• Exercise
Reproduce the listing below exactly. Pictures do not belong in the copy.

--- Dataset section ---

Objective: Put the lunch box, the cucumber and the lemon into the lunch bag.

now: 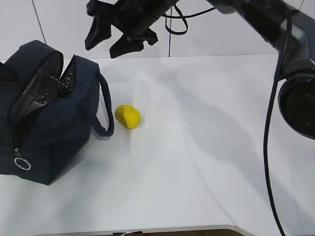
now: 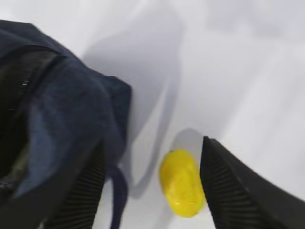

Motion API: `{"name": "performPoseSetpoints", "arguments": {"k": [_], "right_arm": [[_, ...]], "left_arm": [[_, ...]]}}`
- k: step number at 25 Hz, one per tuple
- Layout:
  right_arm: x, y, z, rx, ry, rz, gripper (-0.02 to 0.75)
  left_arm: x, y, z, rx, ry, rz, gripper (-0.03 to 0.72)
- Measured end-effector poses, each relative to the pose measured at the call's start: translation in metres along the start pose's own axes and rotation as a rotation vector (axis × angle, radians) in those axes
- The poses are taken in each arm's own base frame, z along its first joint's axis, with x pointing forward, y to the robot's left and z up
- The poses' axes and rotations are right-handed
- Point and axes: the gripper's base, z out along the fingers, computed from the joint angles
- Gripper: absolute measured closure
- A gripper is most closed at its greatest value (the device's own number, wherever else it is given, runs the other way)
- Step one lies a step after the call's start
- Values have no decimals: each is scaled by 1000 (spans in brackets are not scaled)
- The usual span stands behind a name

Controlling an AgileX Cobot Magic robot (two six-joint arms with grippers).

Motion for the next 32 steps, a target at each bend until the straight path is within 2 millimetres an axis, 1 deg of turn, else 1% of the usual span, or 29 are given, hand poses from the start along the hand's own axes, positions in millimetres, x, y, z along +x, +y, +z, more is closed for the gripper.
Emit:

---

• Exercise answer
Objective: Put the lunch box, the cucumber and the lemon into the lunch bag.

now: 
now: 

Motion API: `{"name": "performPoseSetpoints", "arguments": {"k": [_], "right_arm": [[_, ...]], "left_arm": [[_, ...]]}}`
- k: step number at 25 Hz, one per tuple
- Layout:
  right_arm: x, y, z, rx, ry, rz, gripper (-0.02 to 0.75)
  left_arm: x, y, z, rx, ry, rz, gripper (-0.03 to 0.72)
- Measured end-effector poses, each relative to the pose measured at the call's start: translation in metres along the start pose's own axes and rotation as a rotation vector (axis × angle, radians) in those axes
- The poses are taken in each arm's own base frame, z along its first joint's axis, with x pointing forward, y to the robot's left and z up
- The poses' axes and rotations are right-handed
- Point and axes: the gripper's base, z out along the fingers, computed from the joint angles
- Gripper: absolute measured closure
- A gripper is most closed at its greatest value (the device's own number, wherever else it is given, runs the other way)
- Step one lies a step after the call's start
- Values have no decimals: each is scaled by 1000 (spans in brackets are not scaled)
- The usual span stands behind a name

Controlling an AgileX Cobot Magic robot (two six-joint arms with grippers).

Motion for the next 32 steps, a target at each bend until the straight path is within 2 millimetres an axis, 1 deg of turn, else 1% of the usual span, or 29 are given, hand poses from the start along the hand's own axes, positions in millimetres, x, y, z along +x, +y, +z, more is closed for the gripper.
Emit:

What the answer needed to say has been said.